### THE PROBLEM
Each record below needs to be written out exactly as it reads.
==== DATA ====
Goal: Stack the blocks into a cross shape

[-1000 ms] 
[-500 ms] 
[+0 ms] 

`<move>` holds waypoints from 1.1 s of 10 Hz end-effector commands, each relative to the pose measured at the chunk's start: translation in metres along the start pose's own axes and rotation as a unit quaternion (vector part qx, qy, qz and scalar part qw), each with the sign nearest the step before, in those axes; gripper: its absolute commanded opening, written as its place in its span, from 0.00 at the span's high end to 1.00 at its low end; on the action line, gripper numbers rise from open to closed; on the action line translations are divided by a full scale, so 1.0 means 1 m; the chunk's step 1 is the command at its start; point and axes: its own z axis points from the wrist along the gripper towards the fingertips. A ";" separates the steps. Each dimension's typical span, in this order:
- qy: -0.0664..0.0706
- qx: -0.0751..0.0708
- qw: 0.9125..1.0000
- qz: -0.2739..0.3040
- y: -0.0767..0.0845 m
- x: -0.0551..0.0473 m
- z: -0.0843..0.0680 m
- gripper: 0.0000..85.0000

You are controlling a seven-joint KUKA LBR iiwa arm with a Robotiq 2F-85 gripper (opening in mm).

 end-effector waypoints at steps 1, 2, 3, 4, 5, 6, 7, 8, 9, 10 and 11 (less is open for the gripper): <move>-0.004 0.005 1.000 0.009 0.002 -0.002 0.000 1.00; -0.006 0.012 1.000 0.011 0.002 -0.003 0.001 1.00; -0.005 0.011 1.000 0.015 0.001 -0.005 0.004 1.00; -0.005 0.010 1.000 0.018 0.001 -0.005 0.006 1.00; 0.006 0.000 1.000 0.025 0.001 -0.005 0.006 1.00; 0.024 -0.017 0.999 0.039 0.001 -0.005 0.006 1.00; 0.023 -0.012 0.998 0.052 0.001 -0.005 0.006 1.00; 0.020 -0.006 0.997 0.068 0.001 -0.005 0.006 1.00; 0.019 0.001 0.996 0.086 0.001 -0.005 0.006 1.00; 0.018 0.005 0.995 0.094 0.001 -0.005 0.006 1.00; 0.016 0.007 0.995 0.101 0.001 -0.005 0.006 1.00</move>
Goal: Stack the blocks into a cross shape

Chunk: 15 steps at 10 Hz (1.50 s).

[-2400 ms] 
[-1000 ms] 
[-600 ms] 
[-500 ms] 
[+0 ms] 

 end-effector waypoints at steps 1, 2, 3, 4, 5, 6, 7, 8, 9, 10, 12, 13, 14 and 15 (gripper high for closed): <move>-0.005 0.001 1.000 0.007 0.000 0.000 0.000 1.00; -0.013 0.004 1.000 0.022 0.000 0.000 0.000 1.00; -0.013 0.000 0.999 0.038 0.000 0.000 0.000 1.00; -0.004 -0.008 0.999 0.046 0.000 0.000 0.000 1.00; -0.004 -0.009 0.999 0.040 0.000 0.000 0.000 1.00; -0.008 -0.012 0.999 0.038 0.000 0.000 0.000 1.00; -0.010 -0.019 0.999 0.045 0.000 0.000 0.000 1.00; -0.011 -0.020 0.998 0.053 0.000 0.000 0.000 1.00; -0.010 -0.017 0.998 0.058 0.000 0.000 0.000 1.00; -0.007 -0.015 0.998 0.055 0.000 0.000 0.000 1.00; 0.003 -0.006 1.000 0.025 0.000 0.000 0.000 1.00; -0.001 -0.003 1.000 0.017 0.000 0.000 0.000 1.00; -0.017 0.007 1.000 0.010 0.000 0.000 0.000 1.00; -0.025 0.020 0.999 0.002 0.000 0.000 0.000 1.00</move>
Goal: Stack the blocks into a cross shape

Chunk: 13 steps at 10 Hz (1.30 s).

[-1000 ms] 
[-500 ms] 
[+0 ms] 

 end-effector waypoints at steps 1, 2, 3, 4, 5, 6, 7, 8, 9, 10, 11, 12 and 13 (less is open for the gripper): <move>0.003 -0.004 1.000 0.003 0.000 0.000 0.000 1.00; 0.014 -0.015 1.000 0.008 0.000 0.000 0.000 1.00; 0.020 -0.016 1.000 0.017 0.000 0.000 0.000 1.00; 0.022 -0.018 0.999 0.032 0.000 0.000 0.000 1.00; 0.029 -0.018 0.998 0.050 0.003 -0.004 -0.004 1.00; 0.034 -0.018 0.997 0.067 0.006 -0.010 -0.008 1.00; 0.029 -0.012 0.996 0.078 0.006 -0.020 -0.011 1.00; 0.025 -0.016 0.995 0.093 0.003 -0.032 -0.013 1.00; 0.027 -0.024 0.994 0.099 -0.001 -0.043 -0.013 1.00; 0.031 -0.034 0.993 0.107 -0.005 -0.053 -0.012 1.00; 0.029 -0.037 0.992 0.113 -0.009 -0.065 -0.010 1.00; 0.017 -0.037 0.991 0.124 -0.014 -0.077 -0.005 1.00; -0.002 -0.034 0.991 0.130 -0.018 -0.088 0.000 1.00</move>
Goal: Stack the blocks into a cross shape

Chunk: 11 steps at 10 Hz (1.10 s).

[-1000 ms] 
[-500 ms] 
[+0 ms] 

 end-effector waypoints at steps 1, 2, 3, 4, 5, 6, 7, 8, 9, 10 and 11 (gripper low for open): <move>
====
### ANSWER TO THIS EXERCISE
Goal: Stack the blocks into a cross shape

[-1000 ms] 
[-500 ms] 
[+0 ms] 

`<move>` holds waypoints from 1.1 s of 10 Hz end-effector commands, each relative to the pose measured at the chunk's start: translation in metres along the start pose's own axes and rotation as a unit quaternion (vector part qx, qy, qz and scalar part qw), each with the sign nearest the step before, in those axes; gripper: its absolute commanded opening, written as its place in its span, from 0.00 at the span's high end to 1.00 at its low end; on the action line, gripper numbers rise from open to closed; on the action line translations are divided by a full scale, so 1.0 means 1 m; the chunk's step 1 is the command at its start; point and axes: its own z axis points from the wrist along the gripper towards the fingertips. A ";" separates the steps. Each dimension's typical span, in this order:
- qy: -0.0664..0.0706
- qx: -0.0751..0.0708
- qw: 0.9125..1.0000
- qz: -0.2739..0.3040
- y: -0.0767..0.0845 m
- x: -0.0551..0.0473 m
- z: -0.0843..0.0680 m
- gripper: 0.0000..85.0000

You are controlling a seven-joint KUKA LBR iiwa arm with a Robotiq 2F-85 gripper (opening in mm).

 end-effector waypoints at steps 1, 2, 3, 4, 5, 6, 7, 8, 9, 10 and 11 (less is open for the gripper): <move>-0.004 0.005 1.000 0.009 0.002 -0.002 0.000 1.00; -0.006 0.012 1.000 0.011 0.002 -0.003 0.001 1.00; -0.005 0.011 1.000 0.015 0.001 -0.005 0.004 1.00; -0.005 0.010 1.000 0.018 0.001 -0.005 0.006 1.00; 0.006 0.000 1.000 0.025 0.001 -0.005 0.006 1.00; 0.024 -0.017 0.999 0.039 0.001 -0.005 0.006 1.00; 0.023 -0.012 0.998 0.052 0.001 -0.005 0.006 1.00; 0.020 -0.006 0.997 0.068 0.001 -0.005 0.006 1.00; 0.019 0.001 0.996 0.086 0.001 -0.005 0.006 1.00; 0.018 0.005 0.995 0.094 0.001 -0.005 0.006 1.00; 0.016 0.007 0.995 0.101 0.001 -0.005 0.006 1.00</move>
Goal: Stack the blocks into a cross shape

Chunk: 15 steps at 10 Hz (1.50 s).

[-2400 ms] 
[-1000 ms] 
[-600 ms] 
[-500 ms] 
[+0 ms] 

 end-effector waypoints at steps 1, 2, 3, 4, 5, 6, 7, 8, 9, 10, 12, 13, 14 and 15 (gripper high for closed): <move>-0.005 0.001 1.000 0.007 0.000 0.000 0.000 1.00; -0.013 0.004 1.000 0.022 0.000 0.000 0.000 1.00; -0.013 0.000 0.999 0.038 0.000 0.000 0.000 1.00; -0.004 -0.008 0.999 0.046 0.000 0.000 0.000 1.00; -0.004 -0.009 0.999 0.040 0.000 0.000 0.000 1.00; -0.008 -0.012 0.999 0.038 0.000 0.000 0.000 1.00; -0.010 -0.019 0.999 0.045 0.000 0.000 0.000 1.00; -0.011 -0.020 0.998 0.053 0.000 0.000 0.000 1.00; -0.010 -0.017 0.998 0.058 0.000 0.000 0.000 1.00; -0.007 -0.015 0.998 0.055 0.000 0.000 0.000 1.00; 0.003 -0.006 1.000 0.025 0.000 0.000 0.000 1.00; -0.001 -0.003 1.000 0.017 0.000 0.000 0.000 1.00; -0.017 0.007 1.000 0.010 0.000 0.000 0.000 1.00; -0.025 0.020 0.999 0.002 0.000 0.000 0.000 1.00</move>
Goal: Stack the blocks into a cross shape

Chunk: 13 steps at 10 Hz (1.30 s).

[-1000 ms] 
[-500 ms] 
[+0 ms] 

 end-effector waypoints at steps 1, 2, 3, 4, 5, 6, 7, 8, 9, 10, 11, 12 and 13 (less is open for the gripper): <move>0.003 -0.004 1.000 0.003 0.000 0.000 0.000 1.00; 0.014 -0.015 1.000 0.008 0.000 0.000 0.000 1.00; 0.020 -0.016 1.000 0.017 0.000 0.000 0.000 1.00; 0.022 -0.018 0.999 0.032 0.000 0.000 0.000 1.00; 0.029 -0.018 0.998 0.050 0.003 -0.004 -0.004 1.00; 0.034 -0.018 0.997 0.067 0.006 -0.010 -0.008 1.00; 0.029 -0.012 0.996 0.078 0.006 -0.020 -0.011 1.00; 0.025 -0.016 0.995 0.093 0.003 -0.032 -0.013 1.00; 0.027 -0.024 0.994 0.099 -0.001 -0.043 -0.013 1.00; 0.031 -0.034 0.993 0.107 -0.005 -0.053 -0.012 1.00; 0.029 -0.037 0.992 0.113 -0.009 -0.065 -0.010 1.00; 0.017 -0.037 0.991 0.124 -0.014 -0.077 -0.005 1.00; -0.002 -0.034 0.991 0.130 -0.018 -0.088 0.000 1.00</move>
Goal: Stack the blocks into a cross shape

Chunk: 11 steps at 10 Hz (1.10 s).

[-1000 ms] 
[-500 ms] 
[+0 ms] 

 end-effector waypoints at steps 1, 2, 3, 4, 5, 6, 7, 8, 9, 10 and 11 (gripper low for open): <move>

The work on this exercise is finished.